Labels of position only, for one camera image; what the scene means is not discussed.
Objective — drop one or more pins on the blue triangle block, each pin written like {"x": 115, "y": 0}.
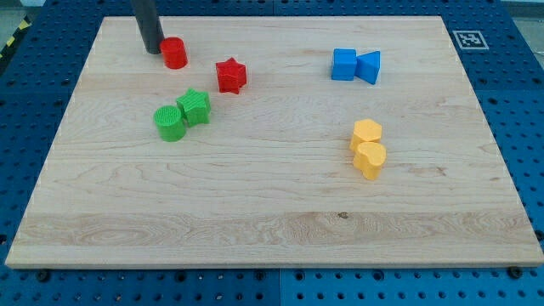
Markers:
{"x": 368, "y": 66}

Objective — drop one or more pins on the light wooden board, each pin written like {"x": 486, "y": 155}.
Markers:
{"x": 270, "y": 180}

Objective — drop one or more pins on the red star block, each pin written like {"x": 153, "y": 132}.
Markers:
{"x": 232, "y": 76}

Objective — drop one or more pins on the green star block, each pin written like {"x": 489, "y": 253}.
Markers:
{"x": 195, "y": 107}

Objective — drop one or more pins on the yellow hexagon block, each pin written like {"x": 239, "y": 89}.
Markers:
{"x": 365, "y": 130}

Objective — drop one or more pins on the yellow heart block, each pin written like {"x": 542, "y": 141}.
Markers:
{"x": 369, "y": 158}

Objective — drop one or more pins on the green cylinder block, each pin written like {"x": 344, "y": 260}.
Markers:
{"x": 169, "y": 123}

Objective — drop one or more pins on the blue cube block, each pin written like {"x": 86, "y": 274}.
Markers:
{"x": 344, "y": 64}

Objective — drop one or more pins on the red cylinder block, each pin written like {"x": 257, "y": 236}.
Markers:
{"x": 173, "y": 53}

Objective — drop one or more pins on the black cylindrical robot pointer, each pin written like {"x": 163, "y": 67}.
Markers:
{"x": 150, "y": 27}

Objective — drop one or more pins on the white fiducial marker tag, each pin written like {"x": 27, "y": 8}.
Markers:
{"x": 470, "y": 40}

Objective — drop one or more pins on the yellow black hazard tape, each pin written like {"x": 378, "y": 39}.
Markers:
{"x": 16, "y": 38}
-------------------------
(Work request): Every line that holds the word "green" should be copied from the listing.

(Response box):
Objective — drop one or more pins on the green star block, each pin written like {"x": 489, "y": 253}.
Objective — drop one or more pins on the green cylinder block, each pin written like {"x": 344, "y": 260}.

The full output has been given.